# Prompt
Nothing but the line containing "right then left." and the lines after it in the entries below should appear, each repeated exactly.

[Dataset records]
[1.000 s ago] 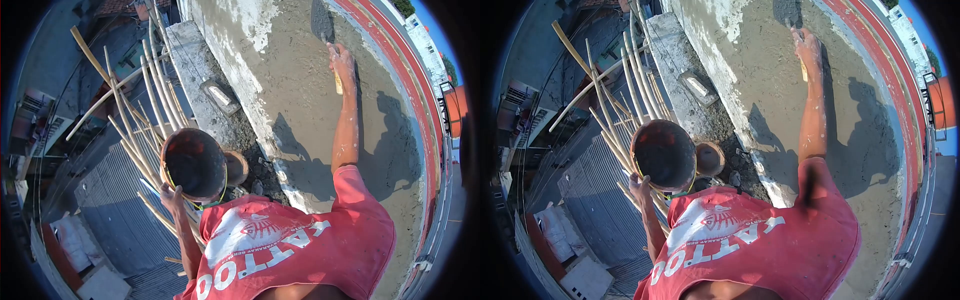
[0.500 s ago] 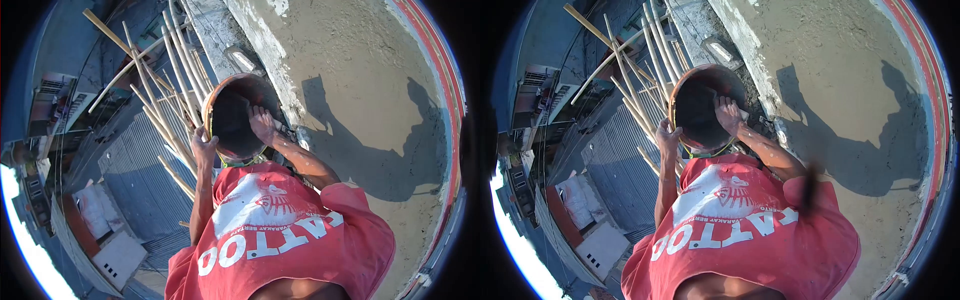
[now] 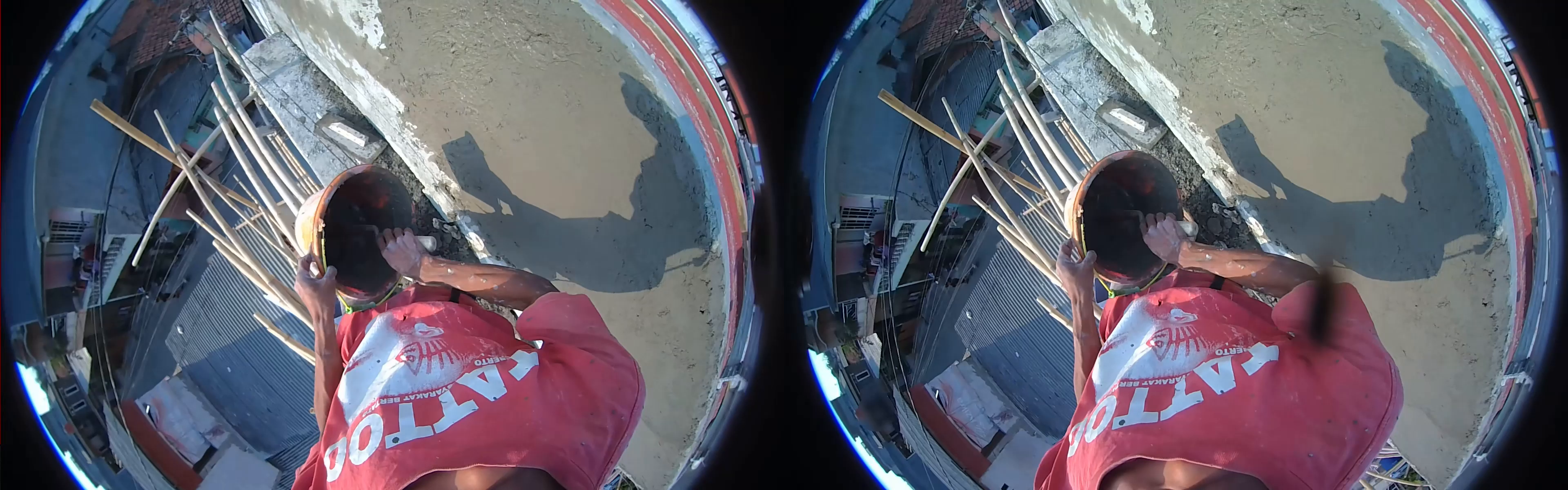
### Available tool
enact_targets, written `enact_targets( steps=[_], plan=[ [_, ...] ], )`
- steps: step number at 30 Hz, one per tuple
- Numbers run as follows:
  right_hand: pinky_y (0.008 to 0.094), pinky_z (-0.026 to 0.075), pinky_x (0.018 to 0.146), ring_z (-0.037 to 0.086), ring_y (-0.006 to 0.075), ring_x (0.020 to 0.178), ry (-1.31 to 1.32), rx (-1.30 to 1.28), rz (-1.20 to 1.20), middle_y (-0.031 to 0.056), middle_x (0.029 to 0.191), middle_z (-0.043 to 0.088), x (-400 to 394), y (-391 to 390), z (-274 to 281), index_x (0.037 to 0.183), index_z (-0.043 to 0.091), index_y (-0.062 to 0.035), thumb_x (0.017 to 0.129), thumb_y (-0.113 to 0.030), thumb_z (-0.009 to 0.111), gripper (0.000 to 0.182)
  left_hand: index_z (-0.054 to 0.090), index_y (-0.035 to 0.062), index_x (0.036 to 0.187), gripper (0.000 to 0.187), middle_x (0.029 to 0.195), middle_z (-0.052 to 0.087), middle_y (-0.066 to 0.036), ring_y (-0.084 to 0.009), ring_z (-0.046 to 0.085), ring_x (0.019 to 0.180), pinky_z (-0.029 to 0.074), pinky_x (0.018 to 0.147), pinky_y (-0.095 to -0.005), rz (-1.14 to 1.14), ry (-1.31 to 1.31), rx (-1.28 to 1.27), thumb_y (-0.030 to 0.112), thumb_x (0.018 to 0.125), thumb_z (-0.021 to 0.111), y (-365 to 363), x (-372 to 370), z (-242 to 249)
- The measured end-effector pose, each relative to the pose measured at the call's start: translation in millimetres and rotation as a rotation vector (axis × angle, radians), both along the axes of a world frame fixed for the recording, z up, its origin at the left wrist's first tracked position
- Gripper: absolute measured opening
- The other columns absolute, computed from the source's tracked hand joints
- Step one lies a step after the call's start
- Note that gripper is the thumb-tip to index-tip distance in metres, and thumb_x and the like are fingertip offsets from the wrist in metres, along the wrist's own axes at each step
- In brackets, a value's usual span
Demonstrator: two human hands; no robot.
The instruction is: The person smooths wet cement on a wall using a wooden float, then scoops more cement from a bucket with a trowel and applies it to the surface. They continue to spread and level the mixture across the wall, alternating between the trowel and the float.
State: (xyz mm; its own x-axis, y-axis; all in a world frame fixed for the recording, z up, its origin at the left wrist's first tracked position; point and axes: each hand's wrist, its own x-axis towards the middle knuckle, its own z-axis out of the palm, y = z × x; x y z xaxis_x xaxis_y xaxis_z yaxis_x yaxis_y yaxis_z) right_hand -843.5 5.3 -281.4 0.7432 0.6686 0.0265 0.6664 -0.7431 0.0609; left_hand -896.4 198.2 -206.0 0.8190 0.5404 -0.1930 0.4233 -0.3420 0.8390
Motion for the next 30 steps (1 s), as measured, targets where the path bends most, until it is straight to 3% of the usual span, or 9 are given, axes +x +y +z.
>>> enact_targets(
  steps=[3, 5, 8, 13, 16, 17, 22, 27, 30],
  plan=[
    [0.0333, 0.045, 0.059, 0.057, 0.0203, 0.075, -0.056, -0.187, -0.211, 0.0073, 0.082, 0.057, 40.8, 8.6, 18.4, 0.098, 0.059, -0.0019, 0.072, -0.017, 0.059, 0.031, 0.059, -0.0008, 0.101, 0.037, 0.089, 0.066, -0.017, -0.0251, 0.065, 0.075, 0.049, 0.073, -0.0332, -0.065, -0.079, 0.148, 0.004, 0.064, 0.064, -12.4, 0.7, 1.6],
    [0.0340, 0.046, 0.055, 0.059, 0.0203, 0.072, -0.030, -0.251, -0.254, 0.0063, 0.077, 0.057, 35.9, 14.2, 23.2, 0.093, 0.062, -0.0049, 0.073, -0.017, 0.060, 0.023, 0.058, -0.0003, 0.101, 0.036, 0.115, 0.061, -0.016, -0.0309, 0.061, 0.100, 0.048, 0.083, -0.0341, -0.095, 0.129, 0.072, 0.001, 0.065, 0.063, -29.6, 9.5, 31.6],
    [0.0367, 0.048, 0.056, 0.063, 0.0233, 0.074, 0.391, -0.295, -0.008, 0.0097, 0.073, 0.062, 21.8, -1.6, 12.1, 0.082, 0.066, -0.0113, 0.073, -0.018, 0.060, 0.012, 0.058, -0.0003, 0.102, 0.035, 0.123, 0.057, -0.010, -0.0266, 0.057, 0.110, 0.046, 0.089, -0.0328, -0.191, 0.014, 0.091, -0.002, 0.066, 0.062, -38.8, 6.0, 23.2],
    [0.0400, 0.051, 0.065, 0.064, 0.0318, 0.079, 0.603, 0.186, 0.007, 0.0149, 0.086, 0.065, 0.9, -33.6, -52.3, 0.087, 0.065, -0.0058, 0.077, -0.025, 0.061, 0.022, 0.058, 0.0087, 0.119, 0.055, 0.097, 0.066, -0.015, -0.0292, 0.065, 0.081, 0.049, 0.074, -0.0364, -0.236, 0.116, 0.093, 0.008, 0.065, 0.069, -30.1, 13.8, 9.5],
    [0.0412, 0.050, 0.072, 0.063, 0.0355, 0.084, 0.794, 0.414, -0.148, 0.0162, 0.092, 0.066, 5.3, -21.7, -64.1, 0.093, 0.064, -0.0028, 0.078, -0.033, 0.063, 0.034, 0.059, 0.0073, 0.114, 0.051, 0.086, 0.066, -0.018, -0.0295, 0.065, 0.075, 0.049, 0.072, -0.0364, -0.168, 0.114, 0.048, 0.010, 0.064, 0.069, -18.2, 20.6, 3.2],
    [0.0420, 0.050, 0.075, 0.062, 0.0363, 0.086, 0.854, 0.471, -0.251, 0.0166, 0.094, 0.066, 10.5, -16.5, -48.9, 0.097, 0.064, -0.0021, 0.077, -0.038, 0.064, 0.041, 0.060, -0.0001, 0.104, 0.040, 0.087, 0.065, -0.010, -0.0139, 0.060, 0.077, 0.047, 0.075, -0.0277, -0.143, 0.024, 0.024, 0.005, 0.065, 0.069, -13.1, 23.2, -0.8],
    [0.0456, 0.048, 0.079, 0.063, 0.0356, 0.087, 0.799, 0.202, -0.389, 0.0174, 0.088, 0.066, 31.6, -17.9, 37.1, 0.103, 0.065, -0.0082, 0.074, -0.037, 0.065, 0.041, 0.061, -0.0019, 0.101, 0.036, 0.083, 0.064, -0.007, -0.0129, 0.058, 0.075, 0.047, 0.074, -0.0277, 0.021, -0.073, -0.210, 0.006, 0.066, 0.066, 9.0, 28.4, -28.0],
    [0.0452, 0.049, 0.073, 0.063, 0.0345, 0.081, 0.579, 0.264, -0.299, 0.0184, 0.082, 0.066, 38.9, -31.3, 0.0, 0.100, 0.066, -0.0108, 0.073, -0.036, 0.066, 0.037, 0.058, -0.0019, 0.096, 0.030, 0.082, 0.060, -0.002, -0.0098, 0.053, 0.073, 0.045, 0.069, -0.0245, 0.085, -0.069, -0.274, 0.002, 0.067, 0.065, 17.3, 42.5, -27.9],
    [0.0432, 0.049, 0.067, 0.063, 0.0337, 0.076, 0.752, 0.178, -0.323, 0.0164, 0.077, 0.064, 61.9, -6.5, 45.2, 0.091, 0.065, -0.0082, 0.076, -0.033, 0.064, 0.030, 0.058, -0.0015, 0.096, 0.030, 0.084, 0.058, -0.002, -0.0095, 0.052, 0.073, 0.043, 0.071, -0.0230, 0.144, -0.066, -0.369, 0.002, 0.066, 0.066, 41.1, 43.8, -58.2]
  ],
)
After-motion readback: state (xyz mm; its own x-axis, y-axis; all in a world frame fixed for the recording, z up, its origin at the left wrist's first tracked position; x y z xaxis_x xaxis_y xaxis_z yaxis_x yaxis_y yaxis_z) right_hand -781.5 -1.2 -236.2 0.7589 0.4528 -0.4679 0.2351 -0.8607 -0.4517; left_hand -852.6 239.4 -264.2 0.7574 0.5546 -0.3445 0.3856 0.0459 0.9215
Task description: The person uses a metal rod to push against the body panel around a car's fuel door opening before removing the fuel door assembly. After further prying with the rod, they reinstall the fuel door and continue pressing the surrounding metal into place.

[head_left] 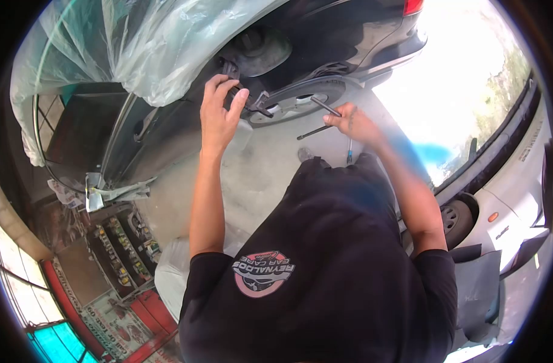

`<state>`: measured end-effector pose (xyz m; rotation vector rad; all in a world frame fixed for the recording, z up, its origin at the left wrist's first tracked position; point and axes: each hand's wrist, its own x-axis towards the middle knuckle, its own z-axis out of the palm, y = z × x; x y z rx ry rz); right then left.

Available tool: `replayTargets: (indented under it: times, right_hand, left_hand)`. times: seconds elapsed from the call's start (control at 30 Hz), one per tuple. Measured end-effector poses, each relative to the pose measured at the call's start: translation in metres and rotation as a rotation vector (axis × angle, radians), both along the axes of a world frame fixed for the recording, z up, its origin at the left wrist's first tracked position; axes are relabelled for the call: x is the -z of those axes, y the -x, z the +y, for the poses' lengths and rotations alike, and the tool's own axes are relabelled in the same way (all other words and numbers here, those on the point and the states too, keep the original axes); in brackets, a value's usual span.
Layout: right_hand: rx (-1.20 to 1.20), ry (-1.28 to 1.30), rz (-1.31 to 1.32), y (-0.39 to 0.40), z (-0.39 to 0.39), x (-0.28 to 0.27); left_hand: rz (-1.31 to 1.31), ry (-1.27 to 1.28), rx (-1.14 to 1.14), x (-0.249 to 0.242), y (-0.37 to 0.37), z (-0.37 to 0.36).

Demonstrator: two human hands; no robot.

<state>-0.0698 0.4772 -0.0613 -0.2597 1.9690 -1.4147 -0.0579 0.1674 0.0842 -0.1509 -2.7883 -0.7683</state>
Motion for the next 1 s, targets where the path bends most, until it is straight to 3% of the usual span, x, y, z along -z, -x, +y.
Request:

# Exercise response
`<state>`: measured end-effector pose (xyz m; rotation vector rad; all in a world frame fixed for the recording, z up, its origin at the left wrist's first tracked position; point and axes: each hand's wrist, its own x-axis towards the middle knuckle, its own z-axis out of the palm, y = z × x; x y z rx ry rz); right then left.

Available tool: `replayTargets: (indented under it: times, right_hand, left_hand)`. times: seconds elapsed from the call's start (control at 30 Hz), one per tuple. Measured end-effector poses, each relative to the pose measured at the call's start: translation in metres and rotation as a rotation vector (axis × angle, radians), both along the axes of a world frame fixed for the recording, z up, its origin at the left wrist's first tracked position; axes are relabelled for the call: x is the -z of those axes, y the -x, z the +y, for the poses' lengths and rotations alike, and the tool's own axes are relabelled in the same way (all other words and numbers here, those on the point and the states too, keep the original axes); in brackets, a value's usual span.
Layout: right_hand: rx (-1.20 to 1.20), ry (-1.28 to 1.30), rz (-1.31 to 1.32), y (-0.39 to 0.40), z (-0.39 to 0.39), x (-0.28 to 0.27); left_hand: rz (-1.31 to 1.31), ry (-1.27 to 1.28), rx (-1.14 to 1.14), x (-0.249 to 0.242), y (-0.37 to 0.37), z (-0.37 to 0.36).

Demonstrator: two human hands; no robot.

<state>-0.0698 0.4772 -0.0613 -0.2597 1.9690 -1.4147 -0.0579 0.1674 0.0842 -0.1509 -2.7883 -0.7683</state>
Motion for the next 1 s, targets where the path bends most, until it is straight to 3% of the usual span, x, y, z along -z, -x, +y.
Request:

The response is finished, and the exercise is complete.